Assignment ▸
Give the listing again character for character, but drop the images.

----

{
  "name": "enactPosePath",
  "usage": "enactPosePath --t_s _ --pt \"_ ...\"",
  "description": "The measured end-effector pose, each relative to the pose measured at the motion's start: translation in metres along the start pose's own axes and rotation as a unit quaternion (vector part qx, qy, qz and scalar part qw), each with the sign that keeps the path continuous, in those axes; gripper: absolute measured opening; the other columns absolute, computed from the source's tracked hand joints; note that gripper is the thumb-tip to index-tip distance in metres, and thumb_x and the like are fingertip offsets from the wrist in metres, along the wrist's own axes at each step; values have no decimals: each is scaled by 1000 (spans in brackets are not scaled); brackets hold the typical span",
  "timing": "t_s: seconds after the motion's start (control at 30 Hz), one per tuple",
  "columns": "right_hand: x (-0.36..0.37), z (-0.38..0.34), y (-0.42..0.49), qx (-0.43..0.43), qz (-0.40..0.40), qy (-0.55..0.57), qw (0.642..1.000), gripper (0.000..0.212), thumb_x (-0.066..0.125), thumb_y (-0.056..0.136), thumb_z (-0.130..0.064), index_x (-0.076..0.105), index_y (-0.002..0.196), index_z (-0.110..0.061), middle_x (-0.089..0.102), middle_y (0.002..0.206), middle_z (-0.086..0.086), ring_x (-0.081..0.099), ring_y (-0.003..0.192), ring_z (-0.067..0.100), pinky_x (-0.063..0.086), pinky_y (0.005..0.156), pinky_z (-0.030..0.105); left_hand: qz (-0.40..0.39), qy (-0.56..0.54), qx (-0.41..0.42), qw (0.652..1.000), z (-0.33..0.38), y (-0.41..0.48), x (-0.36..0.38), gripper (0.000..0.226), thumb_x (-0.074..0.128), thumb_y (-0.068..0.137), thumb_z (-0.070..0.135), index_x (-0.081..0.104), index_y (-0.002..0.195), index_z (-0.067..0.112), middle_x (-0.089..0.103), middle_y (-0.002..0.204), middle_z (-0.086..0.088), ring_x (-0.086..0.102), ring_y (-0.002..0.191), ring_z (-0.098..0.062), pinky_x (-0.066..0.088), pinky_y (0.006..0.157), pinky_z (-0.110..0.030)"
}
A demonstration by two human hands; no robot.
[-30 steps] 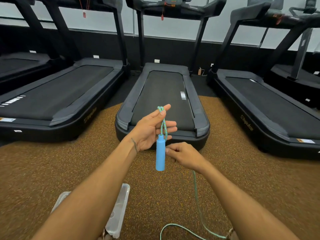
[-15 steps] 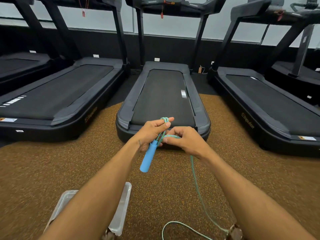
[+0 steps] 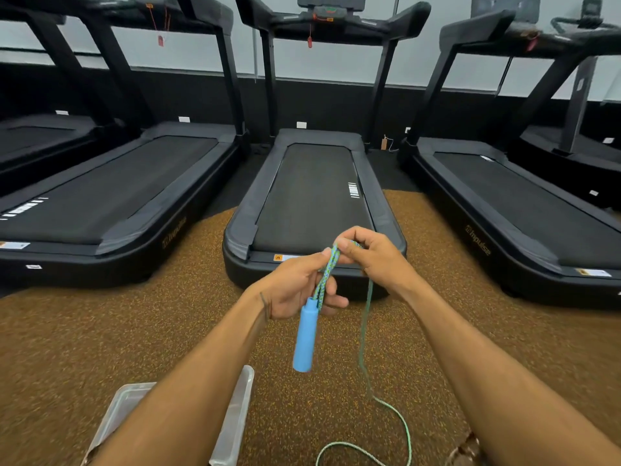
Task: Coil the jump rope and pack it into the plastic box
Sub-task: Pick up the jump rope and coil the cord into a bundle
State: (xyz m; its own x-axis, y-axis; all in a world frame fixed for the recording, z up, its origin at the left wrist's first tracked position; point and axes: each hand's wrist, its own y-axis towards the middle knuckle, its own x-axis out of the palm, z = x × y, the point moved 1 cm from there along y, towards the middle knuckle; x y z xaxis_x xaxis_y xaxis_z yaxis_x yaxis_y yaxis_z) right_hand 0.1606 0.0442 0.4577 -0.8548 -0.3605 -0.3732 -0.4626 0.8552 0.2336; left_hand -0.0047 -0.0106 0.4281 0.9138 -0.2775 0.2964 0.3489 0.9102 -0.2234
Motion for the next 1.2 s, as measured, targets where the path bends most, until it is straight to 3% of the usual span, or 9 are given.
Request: enactPosePath --t_s 0.07,0.13,0.23,0.33,0.5,0.7,0.9,1.03,1.2 --pt "-1 1 -3 43 -33 17 998 21 54 101 -35 72 97 -25 65 74 -11 52 60 1 39 52 23 -26 14 4 1000 2 -2 0 43 40 104 43 61 133 19 54 61 -5 71 70 -28 33 105 -69" --pt "-1 0 -6 105 -78 90 987 33 50 101 -44 72 85 -26 54 61 -11 36 47 3 30 47 23 -51 22 2 998 5 -5 4 43 39 104 44 64 128 18 45 56 -1 70 68 -25 31 107 -69" --pt "1 -1 -8 145 -92 184 968 44 50 97 -56 72 73 -25 50 62 -10 24 44 5 24 43 21 -76 4 17 997 13 -7 12 43 39 103 47 66 122 20 37 51 2 69 68 -24 32 106 -69" --pt "3 0 -6 160 -41 203 965 33 54 99 -46 75 88 -23 57 66 -7 26 44 4 25 38 18 -75 -7 33 997 18 -5 17 44 37 102 49 68 117 20 39 53 3 70 71 -23 39 102 -62" --pt "7 -8 -6 180 21 232 956 22 57 97 -25 66 79 -16 55 55 -6 26 39 5 21 38 20 -36 -13 47 998 19 -1 18 41 37 103 48 57 109 13 42 54 3 68 65 -18 41 100 -59" --pt "15 -2 -5 178 34 214 960 43 51 100 -48 67 66 -26 45 61 -4 26 43 6 21 40 21 -21 -38 87 995 14 0 14 39 38 106 38 64 123 14 48 71 -3 61 70 -21 45 98 -57" --pt "16 0 -6 181 41 182 966 34 46 102 -47 61 82 -23 38 59 -8 23 43 4 19 39 20 -10 -12 84 996 13 -4 16 44 40 106 38 54 137 12 43 67 -1 52 60 -16 53 84 -45" --pt "14 -3 -5 180 53 174 967 37 42 104 -47 56 78 -24 35 56 -11 22 41 2 20 37 18 -33 0 80 996 12 -8 16 48 39 105 43 55 139 15 34 65 1 37 51 -10 53 74 -33" --pt "18 0 -4 163 55 184 968 37 42 104 -44 57 80 -21 42 60 -7 28 41 3 21 37 19 -42 7 90 995 13 -7 17 43 42 105 39 49 143 18 38 70 -1 45 58 -13 52 85 -42"
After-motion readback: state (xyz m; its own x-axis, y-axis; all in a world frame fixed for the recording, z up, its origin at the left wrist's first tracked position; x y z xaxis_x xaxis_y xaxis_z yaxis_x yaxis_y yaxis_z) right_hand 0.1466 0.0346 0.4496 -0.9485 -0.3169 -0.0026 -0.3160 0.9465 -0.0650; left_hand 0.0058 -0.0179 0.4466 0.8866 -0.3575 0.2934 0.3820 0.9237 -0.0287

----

Result of the exercise ▸
{
  "name": "enactPosePath",
  "usage": "enactPosePath --t_s _ --pt \"_ ...\"",
  "description": "The measured end-effector pose, each relative to the pose measured at the motion's start: translation in metres along the start pose's own axes and rotation as a unit quaternion (vector part qx, qy, qz and scalar part qw), each with the sign that keeps the path continuous, in those axes; gripper: absolute measured opening; the other columns absolute, computed from the source's tracked hand joints; note that gripper is the thumb-tip to index-tip distance in metres, and thumb_x and the like are fingertip offsets from the wrist in metres, along the wrist's own axes at each step; values have no decimals: each is scaled by 1000 (spans in brackets are not scaled); brackets hold the typical span",
  "timing": "t_s: seconds after the motion's start (control at 30 Hz), one per tuple",
  "columns": "right_hand: x (-0.36..0.37), z (-0.38..0.34), y (-0.42..0.49), qx (-0.43..0.43), qz (-0.40..0.40), qy (-0.55..0.57), qw (0.642..1.000), gripper (0.000..0.212), thumb_x (-0.066..0.125), thumb_y (-0.056..0.136), thumb_z (-0.130..0.064), index_x (-0.076..0.105), index_y (-0.002..0.196), index_z (-0.110..0.061), middle_x (-0.089..0.102), middle_y (0.002..0.206), middle_z (-0.086..0.086), ring_x (-0.081..0.099), ring_y (-0.003..0.192), ring_z (-0.067..0.100), pinky_x (-0.063..0.086), pinky_y (0.005..0.156), pinky_z (-0.030..0.105); left_hand: qz (-0.40..0.39), qy (-0.56..0.54), qx (-0.41..0.42), qw (0.652..1.000), z (-0.33..0.38), y (-0.41..0.48), x (-0.36..0.38), gripper (0.000..0.226), thumb_x (-0.074..0.128), thumb_y (-0.068..0.137), thumb_z (-0.070..0.135), index_x (-0.081..0.104), index_y (-0.002..0.195), index_z (-0.067..0.112), middle_x (-0.089..0.103), middle_y (-0.002..0.204), middle_z (-0.086..0.088), ring_x (-0.086..0.102), ring_y (-0.002..0.191), ring_z (-0.098..0.062), pinky_x (-0.066..0.088), pinky_y (0.006..0.157), pinky_z (-0.110..0.030)"
}
A demonstration by two human hands; no robot.
[-30 steps] 
[-15 steps] 
[+0 steps] 
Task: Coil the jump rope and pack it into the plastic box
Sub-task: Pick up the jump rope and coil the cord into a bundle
State: (xyz m; its own x-axis, y-axis; all in a world frame fixed for the recording, z up, its origin at the left wrist's first tracked position; point and axes: each hand's wrist, its own y-axis towards the middle knuckle, its own x-axis out of the palm, z = x × y, the point moved 1 cm from there along y, towards the middle knuckle; x y z xaxis_x xaxis_y xaxis_z yaxis_x yaxis_y yaxis_z) right_hand 0.1606 0.0442 0.4577 -0.8548 -0.3605 -0.3732 -0.4626 0.8552 0.2336; left_hand -0.0047 -0.0106 0.4281 0.9138 -0.2775 0.2964 0.3489 0.9102 -0.2234
Motion for the next 1.2 s, as measured, targets where the path bends most, until it is straight to 3% of the usual span, or 9 are given.
Request: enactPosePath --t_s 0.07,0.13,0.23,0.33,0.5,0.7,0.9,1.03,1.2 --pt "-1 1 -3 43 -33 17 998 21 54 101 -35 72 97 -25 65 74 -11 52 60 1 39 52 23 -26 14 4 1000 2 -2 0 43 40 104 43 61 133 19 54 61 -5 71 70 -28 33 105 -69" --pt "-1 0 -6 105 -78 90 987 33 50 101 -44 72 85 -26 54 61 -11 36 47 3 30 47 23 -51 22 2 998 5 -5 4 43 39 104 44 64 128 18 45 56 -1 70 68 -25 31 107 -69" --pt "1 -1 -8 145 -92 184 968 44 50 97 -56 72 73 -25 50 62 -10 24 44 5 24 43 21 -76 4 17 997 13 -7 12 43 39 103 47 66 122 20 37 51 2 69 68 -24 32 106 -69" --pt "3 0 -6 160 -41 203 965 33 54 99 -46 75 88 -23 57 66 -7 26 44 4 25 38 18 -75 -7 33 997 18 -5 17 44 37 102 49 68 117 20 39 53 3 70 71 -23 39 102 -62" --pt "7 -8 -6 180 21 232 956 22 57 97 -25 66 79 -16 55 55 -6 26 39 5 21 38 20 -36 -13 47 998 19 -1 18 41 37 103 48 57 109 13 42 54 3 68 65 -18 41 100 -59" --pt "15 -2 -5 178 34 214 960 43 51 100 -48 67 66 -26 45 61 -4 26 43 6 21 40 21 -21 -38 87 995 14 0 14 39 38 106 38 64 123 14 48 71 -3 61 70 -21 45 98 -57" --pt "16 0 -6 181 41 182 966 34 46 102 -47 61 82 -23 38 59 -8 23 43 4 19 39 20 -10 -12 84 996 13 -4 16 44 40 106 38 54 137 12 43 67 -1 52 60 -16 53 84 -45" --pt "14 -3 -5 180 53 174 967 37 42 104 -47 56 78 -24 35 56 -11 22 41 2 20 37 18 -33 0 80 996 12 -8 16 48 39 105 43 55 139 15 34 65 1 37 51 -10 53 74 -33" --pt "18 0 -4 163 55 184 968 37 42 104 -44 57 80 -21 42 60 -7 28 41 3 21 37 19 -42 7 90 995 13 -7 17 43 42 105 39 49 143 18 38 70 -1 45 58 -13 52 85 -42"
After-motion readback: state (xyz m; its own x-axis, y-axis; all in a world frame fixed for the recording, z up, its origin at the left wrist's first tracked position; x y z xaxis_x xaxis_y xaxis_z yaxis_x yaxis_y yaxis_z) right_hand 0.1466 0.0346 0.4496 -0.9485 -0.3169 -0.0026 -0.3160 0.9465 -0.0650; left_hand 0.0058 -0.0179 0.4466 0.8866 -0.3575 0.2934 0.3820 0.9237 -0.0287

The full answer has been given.